『すずめの戸締まり』
新海誠のアニメ映画『すずめの戸締まり』(2022年)を見た。廃墟に存在する災いの出口を閉じていくというストーリーに少女の成長物語を重ねたロードムービーである。主人公の少女・岩戸鈴芽はしばしば自分が幼児だったときの夢を見る。その夢の意味が最後にわかるという仕掛けになっていて、だからある意味のループであり、少女がさまざまな苦難をのりこえ、成長してそのループから脱出するというのがテーマということになる。

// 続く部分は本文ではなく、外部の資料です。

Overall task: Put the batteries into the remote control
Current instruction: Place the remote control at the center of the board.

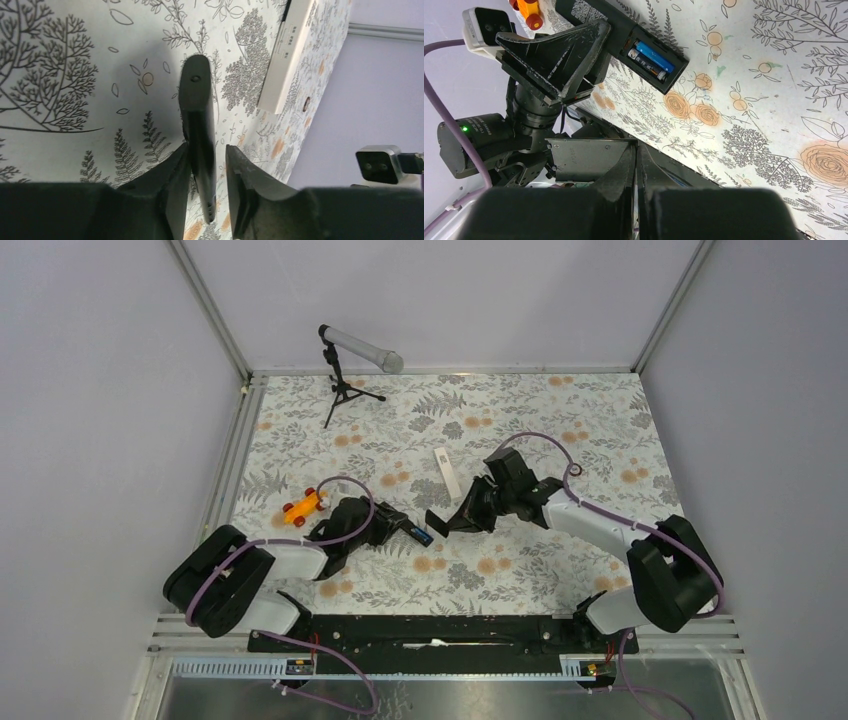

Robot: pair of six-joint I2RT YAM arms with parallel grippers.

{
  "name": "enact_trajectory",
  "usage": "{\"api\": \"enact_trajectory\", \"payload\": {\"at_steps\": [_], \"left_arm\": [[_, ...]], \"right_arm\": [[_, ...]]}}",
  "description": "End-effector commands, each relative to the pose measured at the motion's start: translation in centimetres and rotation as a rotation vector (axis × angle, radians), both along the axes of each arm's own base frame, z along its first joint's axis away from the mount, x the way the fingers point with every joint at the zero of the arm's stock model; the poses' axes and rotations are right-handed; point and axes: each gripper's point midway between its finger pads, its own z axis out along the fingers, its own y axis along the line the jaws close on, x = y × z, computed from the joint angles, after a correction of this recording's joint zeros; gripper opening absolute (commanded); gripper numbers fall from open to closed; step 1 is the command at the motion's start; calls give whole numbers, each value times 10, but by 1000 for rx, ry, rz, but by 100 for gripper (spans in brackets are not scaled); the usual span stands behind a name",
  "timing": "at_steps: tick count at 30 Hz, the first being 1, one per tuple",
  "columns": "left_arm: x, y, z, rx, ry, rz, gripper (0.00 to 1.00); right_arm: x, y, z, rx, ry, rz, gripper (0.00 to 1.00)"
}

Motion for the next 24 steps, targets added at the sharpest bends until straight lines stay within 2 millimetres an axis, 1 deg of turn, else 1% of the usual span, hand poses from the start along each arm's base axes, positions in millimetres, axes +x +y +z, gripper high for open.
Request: {"api": "enact_trajectory", "payload": {"at_steps": [1, 4, 6, 8, 11, 13, 17, 18, 20, 23, 24], "left_arm": [[9, 4, 7, -5, -16, 81, 38], [2, 7, -1, 14, 36, 96, 49], [-6, 14, -11, 58, 117, 118, 56], [-15, 23, -15, 118, 177, 129, 61], [-26, 35, -11, 169, 211, 147, 69], [-34, 43, -8, 185, 229, 162, 76], [-49, 50, 1, 173, 235, 152, 80], [-51, 51, 6, 167, 225, 141, 81], [-50, 46, 24, 153, 141, 80, 82], [-42, 29, 76, 135, -61, -64, 82], [-42, 28, 95, 143, -123, -97, 83]], "right_arm": [[1, -8, 9, 0, -40, -17, 0], [1, -10, 11, 1, -46, -22, 0], [0, -11, 11, 1, -50, -23, 0], [-1, -11, 11, 1, -50, -22, 0], [-2, -11, 12, 3, -51, -20, 0], [-1, -12, 12, 2, -54, -20, 0], [-1, -12, 12, 0, -70, -12, 0], [0, -12, 13, 0, -81, -6, 0], [2, -11, 15, 0, -115, 21, 0], [4, -7, 24, 7, -174, 85, 0], [6, -7, 29, 7, -203, 108, 0]]}}
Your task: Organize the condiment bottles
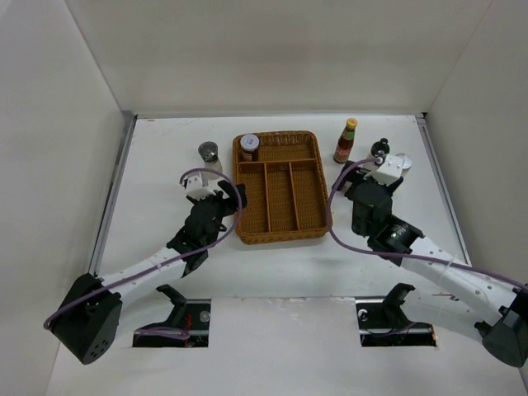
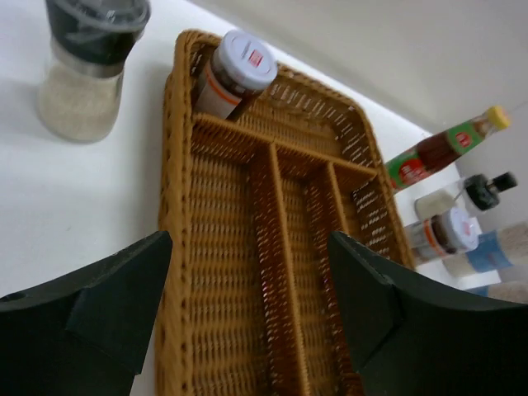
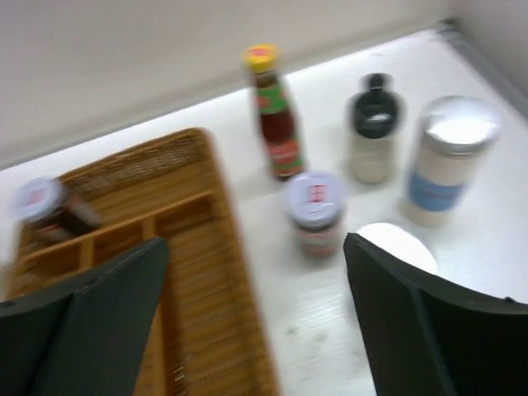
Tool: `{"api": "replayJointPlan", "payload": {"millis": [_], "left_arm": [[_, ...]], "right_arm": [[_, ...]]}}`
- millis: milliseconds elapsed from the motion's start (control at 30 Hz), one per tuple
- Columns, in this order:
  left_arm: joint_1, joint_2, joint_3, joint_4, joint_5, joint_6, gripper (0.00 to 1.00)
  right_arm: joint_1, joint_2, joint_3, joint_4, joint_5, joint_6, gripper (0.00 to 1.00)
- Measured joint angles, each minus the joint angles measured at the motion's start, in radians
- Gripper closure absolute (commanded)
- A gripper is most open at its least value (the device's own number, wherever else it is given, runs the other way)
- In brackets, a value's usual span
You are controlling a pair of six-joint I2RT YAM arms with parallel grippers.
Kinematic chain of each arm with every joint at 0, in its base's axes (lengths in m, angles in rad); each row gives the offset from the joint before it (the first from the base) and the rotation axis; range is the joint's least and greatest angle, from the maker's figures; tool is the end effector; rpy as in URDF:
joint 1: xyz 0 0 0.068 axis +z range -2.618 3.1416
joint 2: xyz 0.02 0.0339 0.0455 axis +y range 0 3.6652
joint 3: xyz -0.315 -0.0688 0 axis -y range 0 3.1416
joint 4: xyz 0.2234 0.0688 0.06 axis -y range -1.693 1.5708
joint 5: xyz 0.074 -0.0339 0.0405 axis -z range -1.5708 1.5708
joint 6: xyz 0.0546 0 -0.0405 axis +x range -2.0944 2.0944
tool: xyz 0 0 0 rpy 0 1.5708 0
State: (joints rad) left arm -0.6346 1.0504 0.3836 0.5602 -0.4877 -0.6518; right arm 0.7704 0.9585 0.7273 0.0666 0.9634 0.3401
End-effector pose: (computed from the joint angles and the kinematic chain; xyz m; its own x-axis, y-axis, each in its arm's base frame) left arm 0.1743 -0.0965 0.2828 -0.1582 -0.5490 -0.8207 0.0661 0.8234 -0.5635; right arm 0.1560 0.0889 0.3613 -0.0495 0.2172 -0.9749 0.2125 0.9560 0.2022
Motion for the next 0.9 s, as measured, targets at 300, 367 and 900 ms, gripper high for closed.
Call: {"api": "replayJointPlan", "payload": {"millis": [300, 367, 900], "left_arm": [[0.057, -0.133, -0.15, 0.108, 0.014, -0.024, 0.19], [0.072, -0.143, -0.171, 0.131, 0.014, -0.027, 0.19], [0.091, -0.039, -0.186, 0.204, 0.048, -0.044, 0.19]], "right_arm": [[-0.274, 0.115, 0.049, -0.211, -0.113, 0.036, 0.0], [-0.309, 0.164, 0.053, -0.221, -0.158, 0.053, 0.0], [-0.389, 0.295, 0.041, -0.21, -0.284, 0.109, 0.5]]}}
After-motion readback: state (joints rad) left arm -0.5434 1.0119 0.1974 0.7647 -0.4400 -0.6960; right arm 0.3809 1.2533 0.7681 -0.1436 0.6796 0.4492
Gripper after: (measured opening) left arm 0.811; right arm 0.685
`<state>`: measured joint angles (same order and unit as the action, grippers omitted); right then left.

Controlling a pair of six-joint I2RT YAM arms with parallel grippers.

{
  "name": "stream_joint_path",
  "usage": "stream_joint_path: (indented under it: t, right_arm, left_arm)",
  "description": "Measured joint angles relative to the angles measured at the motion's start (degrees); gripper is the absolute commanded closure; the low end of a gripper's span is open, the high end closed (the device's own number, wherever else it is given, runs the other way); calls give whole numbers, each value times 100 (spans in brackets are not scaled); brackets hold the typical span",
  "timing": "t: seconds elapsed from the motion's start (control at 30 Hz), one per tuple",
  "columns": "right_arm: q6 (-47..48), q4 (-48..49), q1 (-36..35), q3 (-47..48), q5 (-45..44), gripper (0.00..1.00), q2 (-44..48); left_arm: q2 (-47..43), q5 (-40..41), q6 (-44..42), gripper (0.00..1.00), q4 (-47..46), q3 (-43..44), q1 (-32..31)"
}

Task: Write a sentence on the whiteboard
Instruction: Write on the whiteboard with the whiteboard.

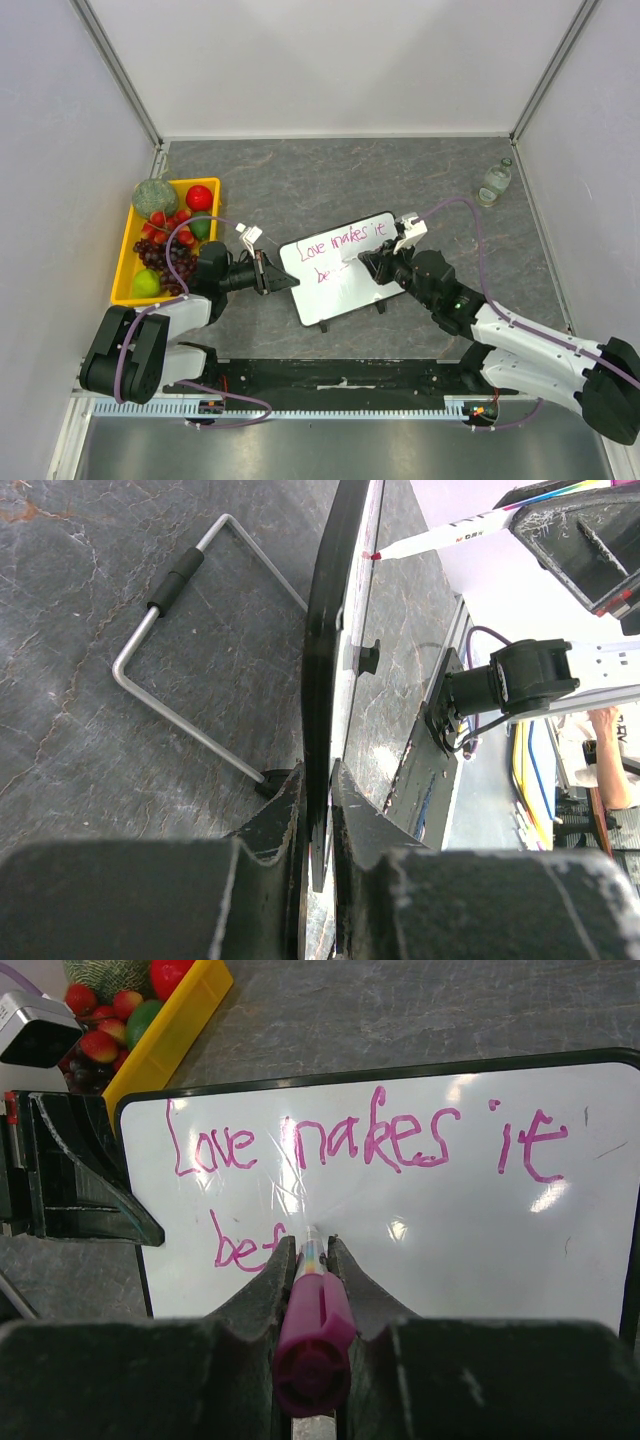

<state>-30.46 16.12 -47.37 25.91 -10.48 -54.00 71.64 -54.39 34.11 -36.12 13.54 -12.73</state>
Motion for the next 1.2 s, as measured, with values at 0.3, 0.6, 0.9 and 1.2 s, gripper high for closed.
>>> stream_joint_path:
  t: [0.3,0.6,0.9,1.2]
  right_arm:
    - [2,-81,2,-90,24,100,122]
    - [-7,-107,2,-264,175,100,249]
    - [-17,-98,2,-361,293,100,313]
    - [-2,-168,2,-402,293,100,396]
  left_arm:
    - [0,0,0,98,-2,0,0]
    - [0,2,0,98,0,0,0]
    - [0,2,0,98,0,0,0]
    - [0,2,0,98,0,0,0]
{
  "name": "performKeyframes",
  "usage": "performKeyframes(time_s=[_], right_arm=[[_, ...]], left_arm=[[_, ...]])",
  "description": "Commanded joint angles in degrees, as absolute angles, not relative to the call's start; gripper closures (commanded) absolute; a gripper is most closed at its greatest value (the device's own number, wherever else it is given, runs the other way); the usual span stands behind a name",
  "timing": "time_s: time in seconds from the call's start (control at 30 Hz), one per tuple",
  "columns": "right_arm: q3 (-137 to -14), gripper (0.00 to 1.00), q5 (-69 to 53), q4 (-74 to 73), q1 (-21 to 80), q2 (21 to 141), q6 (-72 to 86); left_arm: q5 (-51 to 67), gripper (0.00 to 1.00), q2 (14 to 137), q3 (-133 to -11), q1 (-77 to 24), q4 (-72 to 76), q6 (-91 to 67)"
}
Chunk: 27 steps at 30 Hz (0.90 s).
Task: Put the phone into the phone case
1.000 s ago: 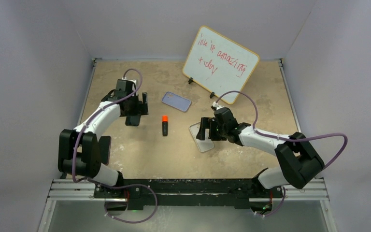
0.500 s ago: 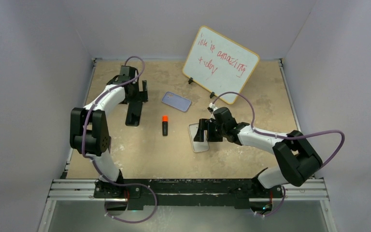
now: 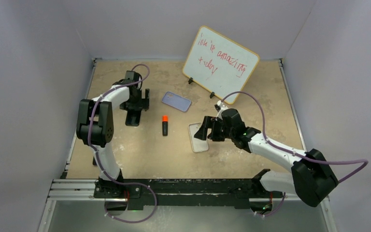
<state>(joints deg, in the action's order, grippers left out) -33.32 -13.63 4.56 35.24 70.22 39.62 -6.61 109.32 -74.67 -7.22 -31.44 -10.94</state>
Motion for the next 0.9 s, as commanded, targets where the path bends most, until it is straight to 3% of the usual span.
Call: performKeyframes(time_s=[0.0, 0.4, 0.87], right_arm=[[-32.98, 0.17, -14.06, 6.55, 35.42, 68.30, 41.57], [-28.01, 0.18, -15.88, 11.39, 35.44, 66.36, 45.55], [-28.91, 0.15, -15.39, 9.26, 35.59, 64.48, 45.50]], left_arm=[[-6.41, 0.01, 109.97, -75.96, -6.90, -31.03, -9.11], [-7.88, 0.01, 112.61, -76.20, -6.50, -32.87, -8.51], [-8.45, 0.00, 107.65, -75.74, -5.92, -32.14, -6.88]])
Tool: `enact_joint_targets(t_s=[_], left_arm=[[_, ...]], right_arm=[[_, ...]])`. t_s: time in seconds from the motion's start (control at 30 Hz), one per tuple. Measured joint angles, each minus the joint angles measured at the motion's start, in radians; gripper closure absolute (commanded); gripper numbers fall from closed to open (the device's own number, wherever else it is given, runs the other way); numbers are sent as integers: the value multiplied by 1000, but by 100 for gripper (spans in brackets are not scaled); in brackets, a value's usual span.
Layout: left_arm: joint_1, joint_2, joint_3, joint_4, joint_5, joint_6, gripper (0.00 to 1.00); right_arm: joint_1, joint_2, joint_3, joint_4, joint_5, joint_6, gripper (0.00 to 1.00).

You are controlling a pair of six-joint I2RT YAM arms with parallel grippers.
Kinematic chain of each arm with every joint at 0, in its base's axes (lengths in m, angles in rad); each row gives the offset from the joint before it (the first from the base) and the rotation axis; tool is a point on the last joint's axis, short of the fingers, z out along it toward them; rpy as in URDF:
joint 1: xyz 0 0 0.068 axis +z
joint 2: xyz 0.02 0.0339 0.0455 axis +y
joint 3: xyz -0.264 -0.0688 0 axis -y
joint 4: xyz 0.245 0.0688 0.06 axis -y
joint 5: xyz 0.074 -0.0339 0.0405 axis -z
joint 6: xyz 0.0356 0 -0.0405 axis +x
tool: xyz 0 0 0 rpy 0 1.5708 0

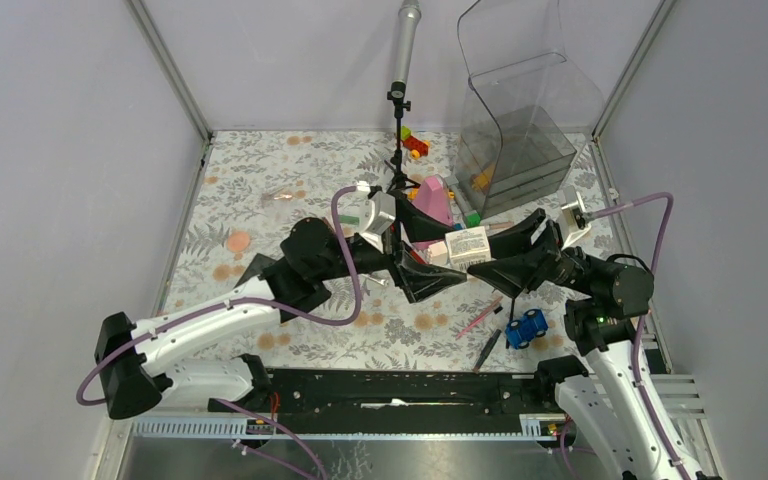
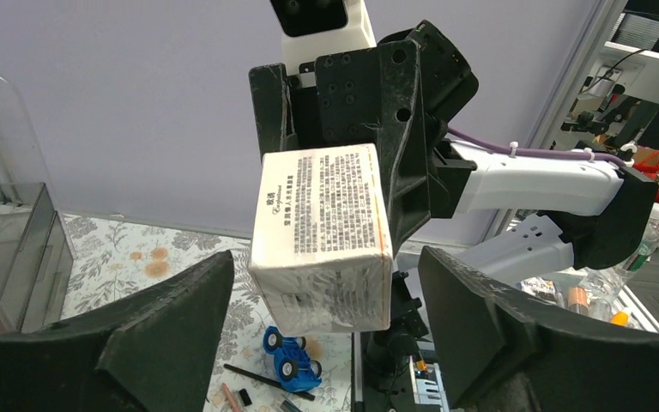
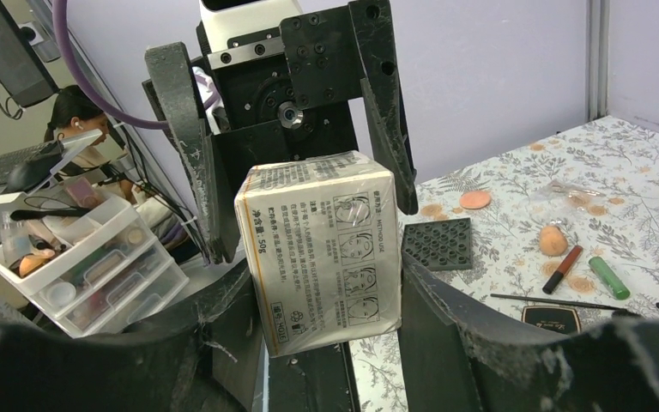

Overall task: Organize the makeup
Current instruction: Pick up the makeup from the center of the board.

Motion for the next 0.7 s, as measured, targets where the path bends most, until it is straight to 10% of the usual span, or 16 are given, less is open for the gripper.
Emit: enact_joint_targets(t_s=[0.23,0.57,0.7], left_arm=[[-7,24,8,23,4,-4,30],[-8,40,21,25,28,-27,81],[-8,42,24,28,39,-26,100]], right_arm=[[0,-13,-7,-15,-1,-21,81],[0,-35,-17,-14,2,-51,80],[0,-44,-18,-18,5,-55,59]])
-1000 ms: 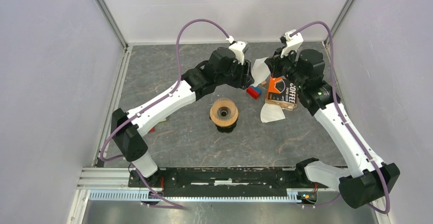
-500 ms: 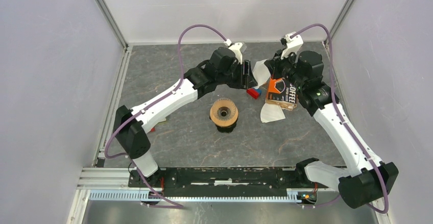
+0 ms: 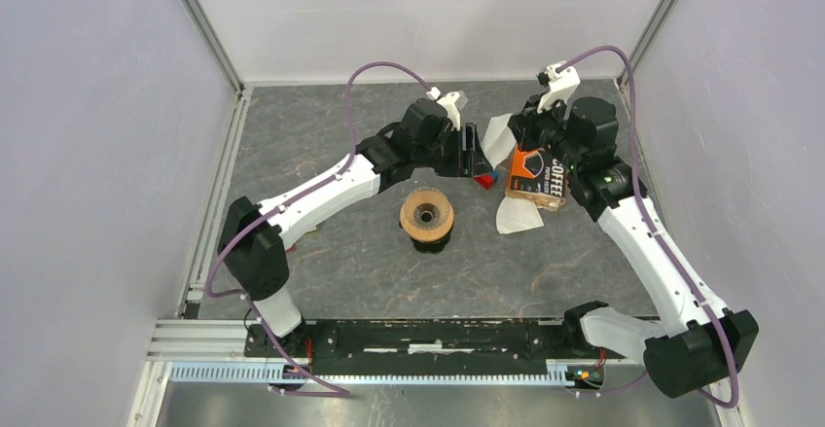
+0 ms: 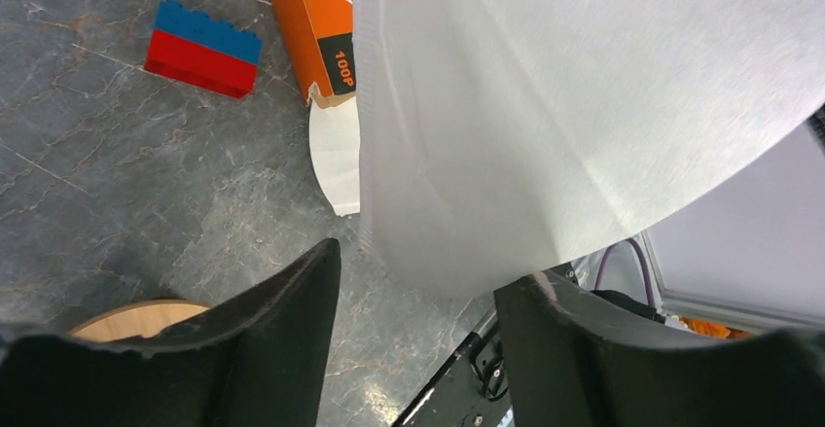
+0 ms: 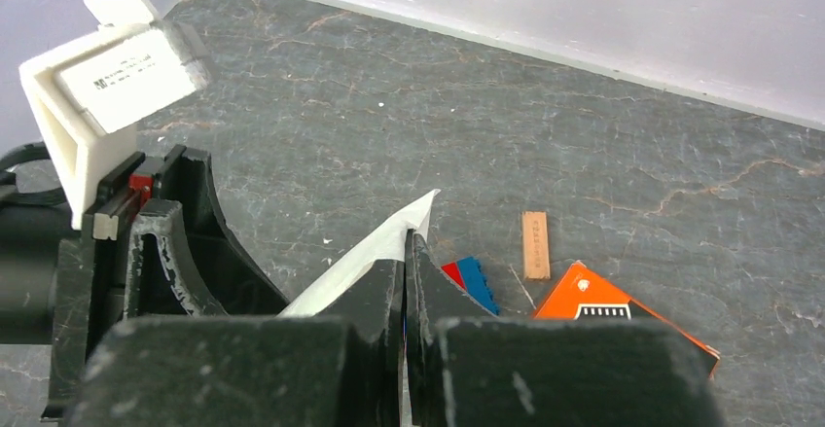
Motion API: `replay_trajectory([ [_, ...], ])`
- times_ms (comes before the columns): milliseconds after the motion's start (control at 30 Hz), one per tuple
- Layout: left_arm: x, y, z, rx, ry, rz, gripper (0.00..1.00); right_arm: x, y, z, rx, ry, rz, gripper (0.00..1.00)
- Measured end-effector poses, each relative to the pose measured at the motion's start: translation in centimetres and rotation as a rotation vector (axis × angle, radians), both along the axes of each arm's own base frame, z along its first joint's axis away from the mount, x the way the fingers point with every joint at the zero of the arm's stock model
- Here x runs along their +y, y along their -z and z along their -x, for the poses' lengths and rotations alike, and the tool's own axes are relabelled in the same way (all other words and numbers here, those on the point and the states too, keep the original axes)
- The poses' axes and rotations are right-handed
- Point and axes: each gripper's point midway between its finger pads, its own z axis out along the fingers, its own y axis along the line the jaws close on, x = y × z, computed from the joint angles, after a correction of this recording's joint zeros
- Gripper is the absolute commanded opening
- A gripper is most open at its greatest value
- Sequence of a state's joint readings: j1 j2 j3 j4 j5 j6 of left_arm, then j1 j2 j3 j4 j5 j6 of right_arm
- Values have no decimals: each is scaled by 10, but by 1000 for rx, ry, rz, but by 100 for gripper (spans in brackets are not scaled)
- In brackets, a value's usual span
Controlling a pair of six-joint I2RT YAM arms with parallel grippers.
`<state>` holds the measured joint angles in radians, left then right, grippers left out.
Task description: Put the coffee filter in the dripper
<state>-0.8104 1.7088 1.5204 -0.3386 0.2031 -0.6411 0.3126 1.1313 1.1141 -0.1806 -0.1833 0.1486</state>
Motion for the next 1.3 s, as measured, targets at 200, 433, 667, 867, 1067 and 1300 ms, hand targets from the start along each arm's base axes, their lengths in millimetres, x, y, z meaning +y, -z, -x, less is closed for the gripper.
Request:
replay_trajectory([
  [200,0,12,2,36,13,28,49,-2,-1,0,3,5,-9,0],
  [433,1,10,-4,52,17,77,59,0,-2,2,2,-8,-17,0],
  [667,1,3,-5,35,27,112,69,-3,-2,0,1,5,-18,0],
  [867,8,-6,3,11,32,133,72,-7,3,-3,36,51,-62,0],
  [1067,3,-23,4,-29,63,188,77,-15,18,-16,122,126,-151,0],
  [1300,14,-33,-9,-50,41,213,79,-18,23,-21,181,178,-242,0],
])
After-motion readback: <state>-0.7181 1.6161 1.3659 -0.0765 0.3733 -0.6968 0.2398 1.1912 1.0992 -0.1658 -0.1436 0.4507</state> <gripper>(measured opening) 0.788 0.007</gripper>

物語としてはたいへん面白いし、映像的にも素晴らしいと思う。予定調和的で、見る人にたぶんこういう事情であろう、そうしてたぶん最後はこうなるだろうと想像させてくれる。そのように物語は用意されている。そのことがドラマチックで意想外の世界なのに、なんとなく新海誠は大衆迎合的になったという辛口の批評も生んでいるらしい。意外性が意外ではないという批判だ。私は彼の作品を比較できるほど見ていないのでよくわからないが、一度その前の作品と見比べてみたいと思う。
声優として深津絵里、染谷将太、伊藤沙莉、神木隆之介、松本白鸚などが参加している。見ていて、この声は聴いたことがあるが誰だろう、と思うのも楽しい。